* Work request
Using the listing below, report each line holding the string "camera".

* The input
..............................

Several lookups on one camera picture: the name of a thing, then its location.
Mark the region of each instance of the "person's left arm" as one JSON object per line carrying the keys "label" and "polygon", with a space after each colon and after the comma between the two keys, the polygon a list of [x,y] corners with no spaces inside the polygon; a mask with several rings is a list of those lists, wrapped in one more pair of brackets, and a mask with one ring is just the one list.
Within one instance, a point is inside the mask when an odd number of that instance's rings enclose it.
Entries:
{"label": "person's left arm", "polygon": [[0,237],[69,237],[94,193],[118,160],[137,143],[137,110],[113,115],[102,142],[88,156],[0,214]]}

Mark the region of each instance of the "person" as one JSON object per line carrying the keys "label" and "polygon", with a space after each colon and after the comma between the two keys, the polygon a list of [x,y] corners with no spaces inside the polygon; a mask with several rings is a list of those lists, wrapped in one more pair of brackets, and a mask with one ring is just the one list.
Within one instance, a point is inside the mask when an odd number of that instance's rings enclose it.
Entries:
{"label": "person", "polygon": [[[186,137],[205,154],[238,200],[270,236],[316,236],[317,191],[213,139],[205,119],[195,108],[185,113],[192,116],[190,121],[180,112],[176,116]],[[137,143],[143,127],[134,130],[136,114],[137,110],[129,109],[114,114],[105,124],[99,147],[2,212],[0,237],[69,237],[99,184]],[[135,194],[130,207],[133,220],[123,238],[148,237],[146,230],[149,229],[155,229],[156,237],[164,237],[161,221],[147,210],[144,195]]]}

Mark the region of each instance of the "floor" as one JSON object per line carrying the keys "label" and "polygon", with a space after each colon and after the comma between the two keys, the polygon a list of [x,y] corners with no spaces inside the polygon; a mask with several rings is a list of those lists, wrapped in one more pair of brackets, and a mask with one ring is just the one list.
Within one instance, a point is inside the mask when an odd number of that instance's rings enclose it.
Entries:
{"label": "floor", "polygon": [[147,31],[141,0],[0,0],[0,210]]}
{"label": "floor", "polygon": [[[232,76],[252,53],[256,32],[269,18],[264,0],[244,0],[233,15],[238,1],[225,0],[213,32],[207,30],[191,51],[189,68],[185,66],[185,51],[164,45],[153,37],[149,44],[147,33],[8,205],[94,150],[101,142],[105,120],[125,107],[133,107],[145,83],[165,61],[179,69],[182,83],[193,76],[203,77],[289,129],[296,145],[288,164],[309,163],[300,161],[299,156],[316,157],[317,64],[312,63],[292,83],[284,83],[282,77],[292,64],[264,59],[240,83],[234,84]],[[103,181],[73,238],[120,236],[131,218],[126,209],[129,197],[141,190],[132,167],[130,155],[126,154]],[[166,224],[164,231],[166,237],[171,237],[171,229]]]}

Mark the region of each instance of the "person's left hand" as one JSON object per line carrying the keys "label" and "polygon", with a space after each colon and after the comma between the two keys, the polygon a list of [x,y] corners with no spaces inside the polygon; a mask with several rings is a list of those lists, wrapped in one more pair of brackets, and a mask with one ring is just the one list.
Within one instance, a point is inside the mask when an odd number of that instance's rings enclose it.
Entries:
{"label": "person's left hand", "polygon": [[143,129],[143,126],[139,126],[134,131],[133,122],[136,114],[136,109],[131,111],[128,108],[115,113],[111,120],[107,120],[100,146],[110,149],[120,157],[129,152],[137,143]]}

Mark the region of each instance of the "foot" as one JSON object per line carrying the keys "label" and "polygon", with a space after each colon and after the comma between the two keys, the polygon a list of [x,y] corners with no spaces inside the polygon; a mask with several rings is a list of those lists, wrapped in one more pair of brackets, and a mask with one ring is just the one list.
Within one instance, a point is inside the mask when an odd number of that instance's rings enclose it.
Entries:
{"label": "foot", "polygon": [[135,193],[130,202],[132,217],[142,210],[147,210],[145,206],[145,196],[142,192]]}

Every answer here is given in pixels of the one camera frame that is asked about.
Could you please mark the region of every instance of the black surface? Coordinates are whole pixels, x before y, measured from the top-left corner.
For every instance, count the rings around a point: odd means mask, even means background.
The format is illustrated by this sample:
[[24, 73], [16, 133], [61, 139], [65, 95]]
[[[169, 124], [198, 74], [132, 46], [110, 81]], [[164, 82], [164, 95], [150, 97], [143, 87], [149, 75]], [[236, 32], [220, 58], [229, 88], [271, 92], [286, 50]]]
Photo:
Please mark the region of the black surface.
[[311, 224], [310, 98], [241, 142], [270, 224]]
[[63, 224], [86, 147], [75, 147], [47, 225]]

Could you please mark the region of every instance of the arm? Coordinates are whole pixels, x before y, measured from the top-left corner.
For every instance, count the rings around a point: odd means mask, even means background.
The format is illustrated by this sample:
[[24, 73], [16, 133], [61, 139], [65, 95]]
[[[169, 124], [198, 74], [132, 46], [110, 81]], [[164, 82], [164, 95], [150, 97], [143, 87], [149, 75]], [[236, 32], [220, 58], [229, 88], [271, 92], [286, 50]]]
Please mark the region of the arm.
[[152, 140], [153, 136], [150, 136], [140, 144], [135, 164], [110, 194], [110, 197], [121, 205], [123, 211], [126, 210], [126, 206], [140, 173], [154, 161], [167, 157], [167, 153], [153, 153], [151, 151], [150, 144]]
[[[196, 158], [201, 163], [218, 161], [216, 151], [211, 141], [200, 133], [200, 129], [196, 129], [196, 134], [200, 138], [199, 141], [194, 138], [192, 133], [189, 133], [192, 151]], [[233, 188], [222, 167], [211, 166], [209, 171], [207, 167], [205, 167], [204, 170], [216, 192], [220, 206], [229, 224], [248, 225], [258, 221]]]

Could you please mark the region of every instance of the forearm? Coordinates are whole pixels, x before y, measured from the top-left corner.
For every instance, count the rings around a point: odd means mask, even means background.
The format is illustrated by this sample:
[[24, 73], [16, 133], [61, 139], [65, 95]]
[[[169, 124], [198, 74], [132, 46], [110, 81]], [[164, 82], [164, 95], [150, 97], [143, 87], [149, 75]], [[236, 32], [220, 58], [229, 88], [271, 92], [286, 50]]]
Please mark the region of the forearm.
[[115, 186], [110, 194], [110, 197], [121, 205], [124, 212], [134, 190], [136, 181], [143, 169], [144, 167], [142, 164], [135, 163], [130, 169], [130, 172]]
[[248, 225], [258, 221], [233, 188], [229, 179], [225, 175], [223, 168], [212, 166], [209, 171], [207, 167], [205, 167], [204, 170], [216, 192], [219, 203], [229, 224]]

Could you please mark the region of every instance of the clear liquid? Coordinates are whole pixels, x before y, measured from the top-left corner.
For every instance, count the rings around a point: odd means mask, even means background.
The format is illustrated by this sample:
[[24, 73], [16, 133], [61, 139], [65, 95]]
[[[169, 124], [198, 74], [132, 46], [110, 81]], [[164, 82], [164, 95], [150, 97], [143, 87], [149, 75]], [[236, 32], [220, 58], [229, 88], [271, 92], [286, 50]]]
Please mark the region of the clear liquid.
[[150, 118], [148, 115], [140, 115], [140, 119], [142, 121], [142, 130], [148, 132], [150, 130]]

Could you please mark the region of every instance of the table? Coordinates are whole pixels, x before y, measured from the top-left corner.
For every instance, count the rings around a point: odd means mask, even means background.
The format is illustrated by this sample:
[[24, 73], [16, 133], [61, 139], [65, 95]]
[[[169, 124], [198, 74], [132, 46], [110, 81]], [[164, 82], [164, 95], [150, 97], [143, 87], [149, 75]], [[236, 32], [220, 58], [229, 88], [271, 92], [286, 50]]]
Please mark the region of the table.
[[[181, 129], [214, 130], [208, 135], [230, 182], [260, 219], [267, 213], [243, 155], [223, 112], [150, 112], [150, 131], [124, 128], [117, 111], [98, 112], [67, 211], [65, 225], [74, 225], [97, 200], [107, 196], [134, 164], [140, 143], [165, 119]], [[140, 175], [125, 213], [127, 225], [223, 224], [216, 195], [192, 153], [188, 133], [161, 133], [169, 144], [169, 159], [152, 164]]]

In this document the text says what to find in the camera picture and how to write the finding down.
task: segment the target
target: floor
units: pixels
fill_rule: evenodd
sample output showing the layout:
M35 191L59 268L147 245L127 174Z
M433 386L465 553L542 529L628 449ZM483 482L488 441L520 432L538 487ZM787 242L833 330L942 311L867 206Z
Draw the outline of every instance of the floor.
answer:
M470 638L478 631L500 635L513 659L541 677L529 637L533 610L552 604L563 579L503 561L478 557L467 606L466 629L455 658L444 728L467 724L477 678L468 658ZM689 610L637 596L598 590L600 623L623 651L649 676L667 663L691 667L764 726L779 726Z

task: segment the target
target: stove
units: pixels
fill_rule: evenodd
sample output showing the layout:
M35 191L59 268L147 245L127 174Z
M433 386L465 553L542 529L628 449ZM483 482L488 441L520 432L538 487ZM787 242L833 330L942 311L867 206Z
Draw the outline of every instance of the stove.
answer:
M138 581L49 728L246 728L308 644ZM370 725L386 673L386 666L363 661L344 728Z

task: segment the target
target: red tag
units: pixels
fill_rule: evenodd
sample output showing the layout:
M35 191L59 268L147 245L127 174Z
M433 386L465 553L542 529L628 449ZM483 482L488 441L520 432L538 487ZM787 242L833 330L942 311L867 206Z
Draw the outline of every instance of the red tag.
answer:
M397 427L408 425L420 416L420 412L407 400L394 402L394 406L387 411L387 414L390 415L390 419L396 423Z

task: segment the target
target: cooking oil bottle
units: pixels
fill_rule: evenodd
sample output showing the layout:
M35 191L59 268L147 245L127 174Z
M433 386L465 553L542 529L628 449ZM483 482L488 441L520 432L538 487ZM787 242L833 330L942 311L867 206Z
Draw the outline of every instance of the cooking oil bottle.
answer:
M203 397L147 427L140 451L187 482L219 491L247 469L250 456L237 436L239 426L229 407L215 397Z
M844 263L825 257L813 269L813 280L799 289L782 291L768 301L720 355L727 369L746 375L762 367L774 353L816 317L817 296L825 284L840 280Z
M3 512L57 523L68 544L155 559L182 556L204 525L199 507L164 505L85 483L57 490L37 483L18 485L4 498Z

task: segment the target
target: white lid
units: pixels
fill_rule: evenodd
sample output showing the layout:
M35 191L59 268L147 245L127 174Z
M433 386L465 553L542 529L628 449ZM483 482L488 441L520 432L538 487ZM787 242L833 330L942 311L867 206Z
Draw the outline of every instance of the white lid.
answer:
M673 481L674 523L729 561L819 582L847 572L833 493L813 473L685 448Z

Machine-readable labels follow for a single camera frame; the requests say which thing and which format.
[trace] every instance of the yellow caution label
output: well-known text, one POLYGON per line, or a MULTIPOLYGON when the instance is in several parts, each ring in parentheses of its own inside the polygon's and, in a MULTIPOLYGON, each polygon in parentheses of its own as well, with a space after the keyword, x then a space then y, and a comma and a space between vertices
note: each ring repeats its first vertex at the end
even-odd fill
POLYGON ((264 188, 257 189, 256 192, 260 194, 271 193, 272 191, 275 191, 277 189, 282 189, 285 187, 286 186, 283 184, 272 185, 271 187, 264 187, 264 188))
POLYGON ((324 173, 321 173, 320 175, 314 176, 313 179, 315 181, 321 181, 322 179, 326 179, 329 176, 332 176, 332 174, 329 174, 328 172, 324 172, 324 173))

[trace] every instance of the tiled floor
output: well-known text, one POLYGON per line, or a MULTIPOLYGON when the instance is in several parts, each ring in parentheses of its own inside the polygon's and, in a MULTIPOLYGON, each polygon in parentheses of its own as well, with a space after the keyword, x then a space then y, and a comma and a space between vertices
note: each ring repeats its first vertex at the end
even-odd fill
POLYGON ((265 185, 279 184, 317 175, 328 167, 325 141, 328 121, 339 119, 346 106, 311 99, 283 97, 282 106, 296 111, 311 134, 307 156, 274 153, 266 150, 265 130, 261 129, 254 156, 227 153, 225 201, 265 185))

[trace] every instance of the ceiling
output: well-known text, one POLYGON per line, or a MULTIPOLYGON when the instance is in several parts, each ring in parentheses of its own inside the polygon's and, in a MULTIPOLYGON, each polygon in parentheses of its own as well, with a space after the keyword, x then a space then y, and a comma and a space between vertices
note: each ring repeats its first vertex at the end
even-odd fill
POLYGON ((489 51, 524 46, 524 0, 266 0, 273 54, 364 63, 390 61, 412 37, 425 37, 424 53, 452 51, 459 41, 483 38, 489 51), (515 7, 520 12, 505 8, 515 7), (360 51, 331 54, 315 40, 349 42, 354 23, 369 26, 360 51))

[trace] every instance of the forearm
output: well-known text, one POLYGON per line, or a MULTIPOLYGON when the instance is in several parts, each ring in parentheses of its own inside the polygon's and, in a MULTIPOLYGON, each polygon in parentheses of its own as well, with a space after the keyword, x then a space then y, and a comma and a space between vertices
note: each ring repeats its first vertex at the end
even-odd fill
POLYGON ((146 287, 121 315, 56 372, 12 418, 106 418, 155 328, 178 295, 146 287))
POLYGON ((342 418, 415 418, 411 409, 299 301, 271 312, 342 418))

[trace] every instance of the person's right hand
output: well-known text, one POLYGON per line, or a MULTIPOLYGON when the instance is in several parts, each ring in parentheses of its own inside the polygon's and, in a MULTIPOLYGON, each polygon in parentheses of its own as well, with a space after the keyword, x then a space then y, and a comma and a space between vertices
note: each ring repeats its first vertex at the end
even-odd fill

..............................

* Task response
Several lookups on one camera picture: the name of a thing, then its location.
Every answer here is given in pixels of the one camera frame that is asked about.
In this document the text says what to find in the camera picture and how to write the finding down.
Machine-readable labels follow for a single camera frame; the requests say which thing and which format.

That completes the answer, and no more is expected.